Wealth Managers Column: The Central Banks Dilemma | news

Wealth Managers Column: The Central Banks Dilemma |  news

The structures of the economy have changed rapidly since mid-2020. In fact, today’s situation resembles the economic development after the Yom Kippur War in 1973 and the subsequent oil price shock. The incorrect assessments at the time ensured that the price surge from the energy markets really got the general inflation dynamic going. How does she have to monetary policy so be designed now? A scientifically recognized indicator for the appropriate key interest rate is the so-called Taylor interest rate, named after the US economist John Taylor. In the early 1990s, he succeeded in making the central bankers’ monetary policy more transparent with a simple theory. He proved that inflation can only be combated effectively if the interest rate moves above the rate of inflation. Put simply: if inflation rose by one percentage point, this would have to be answered with a rise in interest rates of 1.5 points. The formula he developed takes the inflation rate, exchange rate and gross national product of the respective national economy into account. In return, the key interest rate should fall if actual economic growth threatens to fall below potential growth. That’s the theory.

Central bank policy since 2008 in other ways

Unfortunately, however, since the fight against the financial crisis in 2008, the central banks have found themselves in completely different waters. Their easy-money policies fueled a wide variety of asset price bubbles.

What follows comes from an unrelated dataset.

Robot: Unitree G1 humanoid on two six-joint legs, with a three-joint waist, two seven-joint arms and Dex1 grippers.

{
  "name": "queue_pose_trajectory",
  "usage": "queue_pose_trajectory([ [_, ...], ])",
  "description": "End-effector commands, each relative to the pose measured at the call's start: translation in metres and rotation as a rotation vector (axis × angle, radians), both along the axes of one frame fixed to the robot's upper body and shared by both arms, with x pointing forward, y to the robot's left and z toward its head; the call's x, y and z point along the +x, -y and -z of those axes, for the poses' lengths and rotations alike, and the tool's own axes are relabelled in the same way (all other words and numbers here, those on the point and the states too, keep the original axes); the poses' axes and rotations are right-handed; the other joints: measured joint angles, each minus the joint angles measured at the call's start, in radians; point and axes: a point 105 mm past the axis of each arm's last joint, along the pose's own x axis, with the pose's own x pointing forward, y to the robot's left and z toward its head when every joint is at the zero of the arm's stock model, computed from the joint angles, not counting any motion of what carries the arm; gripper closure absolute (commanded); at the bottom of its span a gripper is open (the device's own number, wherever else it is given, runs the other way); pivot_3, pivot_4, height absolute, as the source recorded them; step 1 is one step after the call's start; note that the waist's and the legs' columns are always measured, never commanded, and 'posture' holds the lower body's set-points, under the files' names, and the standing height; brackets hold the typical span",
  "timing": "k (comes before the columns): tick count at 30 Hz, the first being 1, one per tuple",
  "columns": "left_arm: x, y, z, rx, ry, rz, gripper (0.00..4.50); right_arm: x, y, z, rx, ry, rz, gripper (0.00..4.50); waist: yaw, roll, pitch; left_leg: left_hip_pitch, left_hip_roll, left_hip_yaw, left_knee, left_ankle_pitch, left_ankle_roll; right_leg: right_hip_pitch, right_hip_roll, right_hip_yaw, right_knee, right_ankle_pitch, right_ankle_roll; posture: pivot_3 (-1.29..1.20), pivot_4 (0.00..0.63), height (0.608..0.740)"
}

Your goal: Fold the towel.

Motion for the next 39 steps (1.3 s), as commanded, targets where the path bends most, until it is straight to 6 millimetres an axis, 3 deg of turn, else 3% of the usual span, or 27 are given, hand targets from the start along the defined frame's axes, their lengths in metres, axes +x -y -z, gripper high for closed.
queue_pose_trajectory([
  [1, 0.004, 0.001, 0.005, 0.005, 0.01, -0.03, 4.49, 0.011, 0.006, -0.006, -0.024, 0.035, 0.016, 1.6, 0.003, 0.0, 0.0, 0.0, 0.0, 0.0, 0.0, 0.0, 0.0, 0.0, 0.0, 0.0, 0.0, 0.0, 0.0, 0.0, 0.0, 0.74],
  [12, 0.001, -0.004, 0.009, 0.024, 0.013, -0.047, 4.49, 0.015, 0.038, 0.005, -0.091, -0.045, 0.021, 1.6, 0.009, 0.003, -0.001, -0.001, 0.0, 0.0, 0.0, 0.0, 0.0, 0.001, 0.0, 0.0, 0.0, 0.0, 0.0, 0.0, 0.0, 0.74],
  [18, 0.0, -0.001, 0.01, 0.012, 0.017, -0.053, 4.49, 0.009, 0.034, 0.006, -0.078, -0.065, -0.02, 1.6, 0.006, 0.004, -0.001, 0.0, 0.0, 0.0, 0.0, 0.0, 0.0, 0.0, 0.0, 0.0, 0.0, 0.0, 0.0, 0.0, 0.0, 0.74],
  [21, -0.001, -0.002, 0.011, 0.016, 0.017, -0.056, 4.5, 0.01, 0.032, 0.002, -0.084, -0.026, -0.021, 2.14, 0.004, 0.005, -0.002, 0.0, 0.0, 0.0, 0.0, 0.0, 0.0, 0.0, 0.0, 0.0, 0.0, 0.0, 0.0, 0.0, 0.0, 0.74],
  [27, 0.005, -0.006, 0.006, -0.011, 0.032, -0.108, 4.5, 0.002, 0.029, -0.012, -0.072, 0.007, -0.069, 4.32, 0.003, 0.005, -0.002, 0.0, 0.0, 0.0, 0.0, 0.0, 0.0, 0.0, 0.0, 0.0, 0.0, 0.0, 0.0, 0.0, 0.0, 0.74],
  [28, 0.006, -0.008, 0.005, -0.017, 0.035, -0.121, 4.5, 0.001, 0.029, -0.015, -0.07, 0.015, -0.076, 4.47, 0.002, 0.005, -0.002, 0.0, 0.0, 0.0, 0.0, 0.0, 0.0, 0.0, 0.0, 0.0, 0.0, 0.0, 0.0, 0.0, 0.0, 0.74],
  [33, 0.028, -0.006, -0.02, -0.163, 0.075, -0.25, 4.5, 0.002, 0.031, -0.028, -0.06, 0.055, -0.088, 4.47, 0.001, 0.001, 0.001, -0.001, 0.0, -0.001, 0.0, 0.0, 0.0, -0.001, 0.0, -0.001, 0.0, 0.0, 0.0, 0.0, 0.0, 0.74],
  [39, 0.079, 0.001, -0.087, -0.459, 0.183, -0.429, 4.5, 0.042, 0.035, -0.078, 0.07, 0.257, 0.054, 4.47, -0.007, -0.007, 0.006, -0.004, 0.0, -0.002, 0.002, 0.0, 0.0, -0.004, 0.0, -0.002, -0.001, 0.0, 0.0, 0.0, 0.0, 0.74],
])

Hardly anyone was more concerned about this mismanagement – inflation rates remained low. The main reason for this was the competitive pressure in the globalized economy. The central banks were able to continue their loose monetary policy, although it was clear that we had been in the red for some time. The interest rate hikes that have now taken place will only take full effect after two to three quarters. Oversteer would push the economy into an even deeper recession than we now expect.

Expected inflation becomes crucial

The most important for the time being are the inflation expectations of companies and households. If they expect rising prices, workers raise their wage demands, which in turn pushes up prices. A wage-price spiral is imminent. All the more important is the psychological signal from the ECB that it will continue to raise interest rates, i.e. that it will fight inflation consistently, even if there is a recession. If the ECB succeeds in preventing high inflation expectations from becoming permanent, there will be a noticeable fall in inflation in 2023.

Conclusion: The central banks have meanwhile arrived at a paradigm shift. The theories that have been worked on so far have been caught up by market developments. For the ECB in particular, it must make it clear to the markets, using much tougher words, that currency stability is its most important goal. A moderate further rise in interest rates is the only room for maneuver to get inflation expectations for 2023 under control. Hesitant action will only exacerbate the dilemma.